Nothing makes us more aware of our similarities with others in our own country or town than travel abroad. No matter how marginal I felt in the United States for much of my younger life, for example, trips to my African ancestral home in the 1960’s and 70’s made me intensely and even painfully aware how American I was after all. It was relatively easy for me to pass for African in most ways: I spoke French fluently in francophone West Africa, and my dark skin made me appear normal and a part of the majority for the first time in my life, not foreign the way I often felt at home growing up in mostly white surroundings. As an idealistic young adult I expected that in Africa I would suddenly fit in and belong at last! I presume that women and men from other hyphenated-American groups that have been here for multiple generations experience similar emotions when they travel to their ancestral homes as well.

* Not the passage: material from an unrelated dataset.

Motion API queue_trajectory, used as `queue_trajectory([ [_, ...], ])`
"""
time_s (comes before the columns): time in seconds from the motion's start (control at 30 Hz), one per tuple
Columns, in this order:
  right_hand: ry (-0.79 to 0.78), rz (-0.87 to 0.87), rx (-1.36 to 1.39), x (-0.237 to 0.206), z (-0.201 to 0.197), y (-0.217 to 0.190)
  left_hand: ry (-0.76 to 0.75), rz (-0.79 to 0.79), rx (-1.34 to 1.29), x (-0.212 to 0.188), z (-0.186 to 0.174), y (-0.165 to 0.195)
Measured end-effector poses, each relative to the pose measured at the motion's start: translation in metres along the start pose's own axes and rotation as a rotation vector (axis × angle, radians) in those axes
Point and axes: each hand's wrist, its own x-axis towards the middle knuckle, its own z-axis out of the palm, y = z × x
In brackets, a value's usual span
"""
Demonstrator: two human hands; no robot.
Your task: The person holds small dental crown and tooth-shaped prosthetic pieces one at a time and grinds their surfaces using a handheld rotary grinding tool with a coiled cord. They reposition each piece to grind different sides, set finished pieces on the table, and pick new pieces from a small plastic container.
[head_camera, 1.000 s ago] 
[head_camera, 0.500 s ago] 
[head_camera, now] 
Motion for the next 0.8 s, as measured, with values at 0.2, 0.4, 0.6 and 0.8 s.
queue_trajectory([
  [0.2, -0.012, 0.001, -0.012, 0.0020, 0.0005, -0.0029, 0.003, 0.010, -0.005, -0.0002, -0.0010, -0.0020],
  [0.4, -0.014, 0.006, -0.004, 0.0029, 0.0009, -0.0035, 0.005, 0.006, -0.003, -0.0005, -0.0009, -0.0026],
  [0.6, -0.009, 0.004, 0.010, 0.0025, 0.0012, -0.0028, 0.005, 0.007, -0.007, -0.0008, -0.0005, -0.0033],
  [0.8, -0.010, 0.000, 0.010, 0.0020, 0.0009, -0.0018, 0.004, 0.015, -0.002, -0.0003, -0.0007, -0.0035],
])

Once I arrived in Africa it was my walk, of all things, that inevitably gave me away once I had mastered the “don’t act like a typical American tourist” routine. American women, regardless of ethnicity, have a kind of indescribable freedom in the way we walk that is a clear giveaway: not only are we outsiders, we must be American outsiders. In totally unconscious ways our walk lets on that we are not local and definitely more free as women than in most other places in the world. Men and women pointed this out to me time and time again when I was away from the U.S.
Initially it was not just my telltale walk that made me “not American.” I appeared to be unlike many Americans in other ways as well, including the color of my skin. This was true not only in Africa but also in Europe and Japan and the Caribbean. Americans generally were perceived to be wealthy, white, arrogant, and either unwilling or unable to learn a foreign language. Descendants of slaves were perceived to be poor and unlettered. If I were black and spoke French then I had to be not American, something I am ashamed to admit now that I even felt smug about until I learned to love myself and my country more. In each African country I lived or worked I was considered to be some sort of African or immigrant from a former French-speaking colony in the Caribbean, just “not from here.” I was always treated as an outsider: sometimes deferentially, sometimes disdainfully, never neutrally.
But then there was that giveaway walk which could only be construed to be American. It was the saunter of privilege and leisure, of independence from men and the right to make unfettered decisions, a long stride, arms swinging instead of balancing pots or children, full of the freedom to travel unaccompanied by a male. Additional qualities of “otherness” emerged, and finally I was categorized definitively and culturally as an American: an African-American, mind you, but an American nonetheless.
If we persist long enough as a culture, the effects of our values will eventually show up in our biological structure: people could actually see the effects of democracy and freedom in my walk, no matter how bad things were for blacks and women at home! If we lose our freedoms now, I daresay that any subsequent lack of freedom will show up eventually in our biology as well: shorter steps, eyes averted, nondescript clothing, increased efforts to become invisible and non-threatening as we try to avoid the lash or the fist or the prison or the deportation vehicle.
Later in my own life, as Africa began to go through a period of successive post- and neo-colonial military coups and dictatorships, I became increasingly proud of our flawed American democracy and found myself glad to spend more time here in my native home rather than in West Africa, whose peoples and lands I had come to love and admire so deeply. Those years in Africa included varied roles: first as a participant in a private summer exchange program, later as a fiancée, a Group Leader for the same exchange program, an international consultant working for a private American firm on a hydroelectric project, and finally as a rural sociologist with the United Nations Development Program.
I discovered through my experience that the perception of any of us as an external threat, as a neutral outsider, or as someone who fully belongs is always relative, depending upon the context and the time. I also realized that the immanent mainstream conversation about probable invasion of our planet by extraterrestrials is actually not too far afield from my earlier experiences of “otherness” among my genetic cousins on the other side of the world.
No matter how much angst I went through about whether or not I could pass for African or be identified as American or travel freely in the deep south or Down East Maine as a black woman, any cultural outsider would eventually come to understand that I am human, and might even discern that I am an American human. I can only imagine what someone from another planet might experience were it to come first into close contact with me and subsequently in contact with a Caucasian woman from Tucson or South Carolina. For the real-deal extraterrestrial, distinguishing one type of human being from another would cause no more consternation than comparing a tabby cat to a calico cat. For the extraterrestrial the issue is probably a no brainer: the woman from Tucson and I are obviously both earthlings! Whether I felt like I was going home or coming home, accepted or rejected when I traveled to Africa, I remained always an American and unquestionably an earthling. How simple things can be from the proper vantage point!